Various client and server platforms utilize authentication protocol suites to protect communication across a wide area network (WAN), e.g., the Internet. The authentication protocol suite can include Transport Layer Security (TLS), Secure Sockets Layer (SSL) version 3.0, SSL version 2.0, and/or Private Communications Transport (PCT). These authentication protocols are based on a client/server model. Typically, a client sends a message to a server, and the server responds with the information needed to authenticate itself. The client and server perform an additional exchange of session keys (e.g., cryptography keys), and the authentication dialogue ends. When authentication is completed, secure communication can begin between the server and the client using the secret keys established during the authentication process.

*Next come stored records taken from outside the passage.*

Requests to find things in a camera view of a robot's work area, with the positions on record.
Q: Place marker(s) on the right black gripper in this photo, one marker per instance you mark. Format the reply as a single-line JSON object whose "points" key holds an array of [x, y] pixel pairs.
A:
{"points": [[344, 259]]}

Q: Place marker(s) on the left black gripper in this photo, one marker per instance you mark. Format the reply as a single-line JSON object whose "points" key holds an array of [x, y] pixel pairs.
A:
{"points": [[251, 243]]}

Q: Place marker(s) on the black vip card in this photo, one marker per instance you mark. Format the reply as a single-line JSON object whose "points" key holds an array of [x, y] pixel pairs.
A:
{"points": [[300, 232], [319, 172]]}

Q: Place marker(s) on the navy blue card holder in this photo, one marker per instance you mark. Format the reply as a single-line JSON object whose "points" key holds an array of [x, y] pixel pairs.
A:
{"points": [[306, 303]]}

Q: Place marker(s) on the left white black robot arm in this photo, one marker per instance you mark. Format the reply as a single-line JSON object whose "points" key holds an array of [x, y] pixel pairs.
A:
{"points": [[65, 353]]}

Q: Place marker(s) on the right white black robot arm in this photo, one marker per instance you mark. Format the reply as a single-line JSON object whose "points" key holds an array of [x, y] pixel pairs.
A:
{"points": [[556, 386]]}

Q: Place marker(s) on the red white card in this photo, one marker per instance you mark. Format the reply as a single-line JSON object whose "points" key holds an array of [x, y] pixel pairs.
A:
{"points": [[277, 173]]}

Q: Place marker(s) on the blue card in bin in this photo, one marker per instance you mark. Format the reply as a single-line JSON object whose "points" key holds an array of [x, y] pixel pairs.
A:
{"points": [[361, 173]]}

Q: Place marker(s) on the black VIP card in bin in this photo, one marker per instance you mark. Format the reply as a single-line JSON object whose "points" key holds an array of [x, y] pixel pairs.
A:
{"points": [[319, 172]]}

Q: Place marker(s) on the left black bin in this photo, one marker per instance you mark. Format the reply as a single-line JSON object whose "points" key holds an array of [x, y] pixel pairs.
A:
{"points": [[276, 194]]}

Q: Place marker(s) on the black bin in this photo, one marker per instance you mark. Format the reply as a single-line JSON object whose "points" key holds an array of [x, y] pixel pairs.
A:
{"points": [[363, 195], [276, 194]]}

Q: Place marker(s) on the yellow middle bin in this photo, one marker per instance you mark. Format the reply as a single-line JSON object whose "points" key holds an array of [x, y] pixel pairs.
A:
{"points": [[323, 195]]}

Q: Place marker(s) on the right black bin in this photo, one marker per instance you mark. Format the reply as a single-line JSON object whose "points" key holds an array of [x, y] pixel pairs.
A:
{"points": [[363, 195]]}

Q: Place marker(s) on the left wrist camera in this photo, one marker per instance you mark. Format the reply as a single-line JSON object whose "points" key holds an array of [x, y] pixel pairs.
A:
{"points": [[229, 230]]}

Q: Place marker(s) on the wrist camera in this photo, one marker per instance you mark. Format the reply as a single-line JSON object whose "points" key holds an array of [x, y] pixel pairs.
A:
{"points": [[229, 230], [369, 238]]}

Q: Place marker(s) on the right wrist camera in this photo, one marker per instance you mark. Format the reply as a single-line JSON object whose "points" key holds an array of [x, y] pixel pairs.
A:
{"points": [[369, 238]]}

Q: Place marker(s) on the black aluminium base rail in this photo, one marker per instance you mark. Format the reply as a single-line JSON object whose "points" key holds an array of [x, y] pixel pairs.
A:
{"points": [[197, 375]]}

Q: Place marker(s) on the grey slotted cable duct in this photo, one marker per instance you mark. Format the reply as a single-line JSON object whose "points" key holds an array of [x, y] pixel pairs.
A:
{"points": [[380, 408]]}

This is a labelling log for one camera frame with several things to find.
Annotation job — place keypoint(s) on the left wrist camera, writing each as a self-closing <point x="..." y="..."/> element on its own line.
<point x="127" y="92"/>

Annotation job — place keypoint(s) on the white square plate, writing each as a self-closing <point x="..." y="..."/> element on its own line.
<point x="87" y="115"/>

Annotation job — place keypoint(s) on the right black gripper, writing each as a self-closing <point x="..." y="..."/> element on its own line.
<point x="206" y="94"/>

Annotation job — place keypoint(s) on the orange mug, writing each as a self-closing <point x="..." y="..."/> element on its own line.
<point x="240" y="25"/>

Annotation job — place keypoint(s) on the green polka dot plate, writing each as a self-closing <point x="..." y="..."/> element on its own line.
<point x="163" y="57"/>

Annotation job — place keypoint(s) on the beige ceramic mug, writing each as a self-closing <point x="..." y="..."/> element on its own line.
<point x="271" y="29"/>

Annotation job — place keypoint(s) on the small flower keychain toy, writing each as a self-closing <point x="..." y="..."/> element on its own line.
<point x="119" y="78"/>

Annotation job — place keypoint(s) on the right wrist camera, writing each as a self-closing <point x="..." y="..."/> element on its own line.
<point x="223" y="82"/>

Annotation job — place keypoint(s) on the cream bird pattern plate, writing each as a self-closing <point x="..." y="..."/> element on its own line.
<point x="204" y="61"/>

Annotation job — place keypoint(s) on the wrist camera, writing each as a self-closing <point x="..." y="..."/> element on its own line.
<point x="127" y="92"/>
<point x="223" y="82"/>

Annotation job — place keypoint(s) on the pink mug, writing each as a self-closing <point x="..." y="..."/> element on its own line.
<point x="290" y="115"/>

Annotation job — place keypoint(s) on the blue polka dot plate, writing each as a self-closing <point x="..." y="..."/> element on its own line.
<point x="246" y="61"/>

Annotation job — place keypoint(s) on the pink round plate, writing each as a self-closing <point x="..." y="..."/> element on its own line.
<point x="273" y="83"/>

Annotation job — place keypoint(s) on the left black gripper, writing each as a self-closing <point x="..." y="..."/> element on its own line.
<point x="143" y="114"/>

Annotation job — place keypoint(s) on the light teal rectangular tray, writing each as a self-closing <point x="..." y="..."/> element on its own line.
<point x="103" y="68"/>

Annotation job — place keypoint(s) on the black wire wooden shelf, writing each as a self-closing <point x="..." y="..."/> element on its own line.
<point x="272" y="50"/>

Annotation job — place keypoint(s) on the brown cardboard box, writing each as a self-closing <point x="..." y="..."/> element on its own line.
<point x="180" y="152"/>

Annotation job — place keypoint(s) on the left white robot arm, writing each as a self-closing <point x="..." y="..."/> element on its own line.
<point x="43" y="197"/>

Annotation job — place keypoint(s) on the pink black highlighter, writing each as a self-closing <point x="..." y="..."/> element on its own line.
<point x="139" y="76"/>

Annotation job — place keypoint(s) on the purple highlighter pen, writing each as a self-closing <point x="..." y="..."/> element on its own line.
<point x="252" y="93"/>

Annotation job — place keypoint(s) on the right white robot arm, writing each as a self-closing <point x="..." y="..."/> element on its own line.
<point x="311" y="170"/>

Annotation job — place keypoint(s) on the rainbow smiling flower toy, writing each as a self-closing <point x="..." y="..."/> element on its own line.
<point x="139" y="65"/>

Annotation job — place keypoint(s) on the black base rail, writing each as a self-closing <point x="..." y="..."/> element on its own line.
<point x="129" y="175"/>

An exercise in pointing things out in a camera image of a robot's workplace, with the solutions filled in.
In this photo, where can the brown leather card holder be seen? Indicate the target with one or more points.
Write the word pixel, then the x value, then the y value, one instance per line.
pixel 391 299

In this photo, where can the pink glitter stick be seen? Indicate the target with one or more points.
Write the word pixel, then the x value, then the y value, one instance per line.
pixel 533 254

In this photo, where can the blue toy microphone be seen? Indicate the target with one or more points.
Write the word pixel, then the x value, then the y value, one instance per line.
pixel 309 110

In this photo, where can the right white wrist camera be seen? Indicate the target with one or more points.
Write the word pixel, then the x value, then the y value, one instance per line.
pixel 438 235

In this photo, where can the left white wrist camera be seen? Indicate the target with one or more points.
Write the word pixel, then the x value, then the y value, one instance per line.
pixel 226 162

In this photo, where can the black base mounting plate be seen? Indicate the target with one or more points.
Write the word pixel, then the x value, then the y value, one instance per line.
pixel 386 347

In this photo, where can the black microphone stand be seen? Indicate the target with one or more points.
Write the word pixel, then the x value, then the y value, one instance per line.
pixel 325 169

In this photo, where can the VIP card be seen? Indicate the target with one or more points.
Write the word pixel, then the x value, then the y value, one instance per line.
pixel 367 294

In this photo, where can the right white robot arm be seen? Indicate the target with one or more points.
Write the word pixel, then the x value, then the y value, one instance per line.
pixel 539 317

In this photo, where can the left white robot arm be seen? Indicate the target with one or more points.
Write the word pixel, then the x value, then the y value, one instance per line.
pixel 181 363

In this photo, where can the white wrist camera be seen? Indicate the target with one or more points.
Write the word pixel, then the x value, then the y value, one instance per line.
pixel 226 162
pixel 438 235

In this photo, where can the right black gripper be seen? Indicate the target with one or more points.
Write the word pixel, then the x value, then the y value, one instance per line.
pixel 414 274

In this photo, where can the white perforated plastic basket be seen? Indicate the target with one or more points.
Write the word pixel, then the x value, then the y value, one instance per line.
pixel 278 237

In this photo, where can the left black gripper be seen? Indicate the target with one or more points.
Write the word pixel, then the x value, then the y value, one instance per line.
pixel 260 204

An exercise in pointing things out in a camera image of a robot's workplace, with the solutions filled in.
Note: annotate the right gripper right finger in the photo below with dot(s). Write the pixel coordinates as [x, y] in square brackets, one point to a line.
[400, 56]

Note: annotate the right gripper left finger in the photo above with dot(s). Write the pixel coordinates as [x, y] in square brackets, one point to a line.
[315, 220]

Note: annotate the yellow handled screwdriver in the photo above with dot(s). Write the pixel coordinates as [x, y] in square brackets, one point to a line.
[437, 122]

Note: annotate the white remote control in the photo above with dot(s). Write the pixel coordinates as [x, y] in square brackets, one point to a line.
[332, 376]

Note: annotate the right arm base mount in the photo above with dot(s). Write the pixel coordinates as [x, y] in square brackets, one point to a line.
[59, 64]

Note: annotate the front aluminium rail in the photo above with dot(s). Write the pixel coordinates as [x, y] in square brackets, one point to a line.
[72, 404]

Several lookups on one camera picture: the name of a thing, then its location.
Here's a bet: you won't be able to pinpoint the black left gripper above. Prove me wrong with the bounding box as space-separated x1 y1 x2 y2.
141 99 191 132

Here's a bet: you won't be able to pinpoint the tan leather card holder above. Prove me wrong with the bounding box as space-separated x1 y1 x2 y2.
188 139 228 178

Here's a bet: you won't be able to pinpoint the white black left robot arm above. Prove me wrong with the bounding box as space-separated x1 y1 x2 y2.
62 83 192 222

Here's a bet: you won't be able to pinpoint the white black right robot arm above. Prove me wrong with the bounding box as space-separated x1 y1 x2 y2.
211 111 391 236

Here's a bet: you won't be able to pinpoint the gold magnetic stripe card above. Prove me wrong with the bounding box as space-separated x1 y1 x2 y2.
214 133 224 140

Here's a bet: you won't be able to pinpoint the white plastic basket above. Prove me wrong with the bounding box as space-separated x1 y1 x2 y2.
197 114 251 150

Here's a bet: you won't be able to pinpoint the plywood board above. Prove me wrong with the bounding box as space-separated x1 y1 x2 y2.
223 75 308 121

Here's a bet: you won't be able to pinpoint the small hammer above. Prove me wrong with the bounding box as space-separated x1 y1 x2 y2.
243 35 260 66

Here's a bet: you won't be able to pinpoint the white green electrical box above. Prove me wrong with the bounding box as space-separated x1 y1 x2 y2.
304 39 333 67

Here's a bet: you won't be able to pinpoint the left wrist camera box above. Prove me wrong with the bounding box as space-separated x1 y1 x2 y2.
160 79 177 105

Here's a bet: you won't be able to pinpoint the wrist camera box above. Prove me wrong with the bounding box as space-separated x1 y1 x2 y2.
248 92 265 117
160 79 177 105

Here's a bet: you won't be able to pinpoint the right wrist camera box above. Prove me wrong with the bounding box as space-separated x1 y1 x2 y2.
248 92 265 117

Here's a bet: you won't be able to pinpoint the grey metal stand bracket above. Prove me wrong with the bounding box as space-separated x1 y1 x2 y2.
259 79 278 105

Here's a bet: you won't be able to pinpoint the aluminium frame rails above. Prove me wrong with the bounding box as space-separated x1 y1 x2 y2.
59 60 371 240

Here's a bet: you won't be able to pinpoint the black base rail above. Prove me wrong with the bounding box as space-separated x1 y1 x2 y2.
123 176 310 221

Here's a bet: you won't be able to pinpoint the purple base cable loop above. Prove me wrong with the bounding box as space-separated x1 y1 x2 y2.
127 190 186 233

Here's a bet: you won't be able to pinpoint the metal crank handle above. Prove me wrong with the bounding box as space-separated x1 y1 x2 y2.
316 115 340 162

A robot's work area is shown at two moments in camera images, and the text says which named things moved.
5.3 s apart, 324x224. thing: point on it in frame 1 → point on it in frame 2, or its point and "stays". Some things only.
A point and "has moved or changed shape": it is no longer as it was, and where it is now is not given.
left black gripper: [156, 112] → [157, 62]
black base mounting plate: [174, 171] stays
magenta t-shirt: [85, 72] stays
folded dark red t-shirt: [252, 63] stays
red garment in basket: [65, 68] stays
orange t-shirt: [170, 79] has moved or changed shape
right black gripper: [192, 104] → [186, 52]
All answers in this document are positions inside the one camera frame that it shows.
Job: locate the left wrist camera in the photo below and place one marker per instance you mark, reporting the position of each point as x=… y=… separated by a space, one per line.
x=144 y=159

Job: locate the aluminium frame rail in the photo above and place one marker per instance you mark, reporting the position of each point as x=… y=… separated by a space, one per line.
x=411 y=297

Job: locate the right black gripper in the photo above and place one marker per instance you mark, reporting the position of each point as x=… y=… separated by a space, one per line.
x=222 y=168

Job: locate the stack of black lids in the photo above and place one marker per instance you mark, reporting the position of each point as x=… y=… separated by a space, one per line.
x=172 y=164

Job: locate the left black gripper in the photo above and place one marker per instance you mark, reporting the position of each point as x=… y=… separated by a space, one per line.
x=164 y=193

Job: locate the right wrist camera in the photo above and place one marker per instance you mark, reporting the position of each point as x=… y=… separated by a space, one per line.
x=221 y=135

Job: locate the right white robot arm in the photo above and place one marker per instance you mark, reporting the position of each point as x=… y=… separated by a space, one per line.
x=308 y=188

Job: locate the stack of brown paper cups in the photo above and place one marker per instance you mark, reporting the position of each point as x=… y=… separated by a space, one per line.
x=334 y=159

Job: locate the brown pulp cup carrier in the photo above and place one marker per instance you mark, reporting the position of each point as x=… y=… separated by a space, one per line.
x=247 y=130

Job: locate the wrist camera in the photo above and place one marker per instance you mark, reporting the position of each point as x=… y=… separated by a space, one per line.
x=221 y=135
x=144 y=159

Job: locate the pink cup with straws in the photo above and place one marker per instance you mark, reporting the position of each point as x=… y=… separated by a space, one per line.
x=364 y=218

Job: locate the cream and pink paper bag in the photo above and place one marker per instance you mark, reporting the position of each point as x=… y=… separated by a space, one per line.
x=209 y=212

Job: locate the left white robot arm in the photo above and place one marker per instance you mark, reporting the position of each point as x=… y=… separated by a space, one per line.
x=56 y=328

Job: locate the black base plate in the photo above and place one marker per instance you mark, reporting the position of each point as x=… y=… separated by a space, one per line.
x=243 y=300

An authentication protocol can be layered between the application protocol layer and the transport layer (e.g., the transmission control protocol (TCP) layer), where it can secure and send application data to the transport layer. Because the authentication protocol works between the application layer and the transport layer, it can support multiple application layer protocols. The authentication protocol assumes that a connection-oriented transport, typically TCP, is in use. The authentication protocol allows client/server applications to detect the security risks, such as message tampering, message interception, and message forgery.
The authentication protocol includes a handshake protocol. The handshake protocol usually takes two roundtrips to complete between a client and a server. If the client has previously established a secured session with the server, the handshake protocol also enables the client to resume the secured session and thus reducing the latency associated with re-establishing the secured session. The session resume feature, however, is not useful in applications where a client needs to communicate with many different servers. Normally, these two roundtrips do not significantly delay network communication. However, some network environments utilize high-latency relays (e.g., in rural areas). In some cases, the high-latency relay is only active during certain periods of time (e.g., a moving vehicle, a satellite, a drone, etc.). In these cases, the two roundtrips of the handshake protocol represent a significant challenge in secured network communication.
The figures depict various embodiments of this disclosure for purposes of illustration only. One skilled in the art will readily recognize from the following discussion that alternative embodiments of the structures and methods illustrated herein may be employed without departing from the principles of embodiments described herein.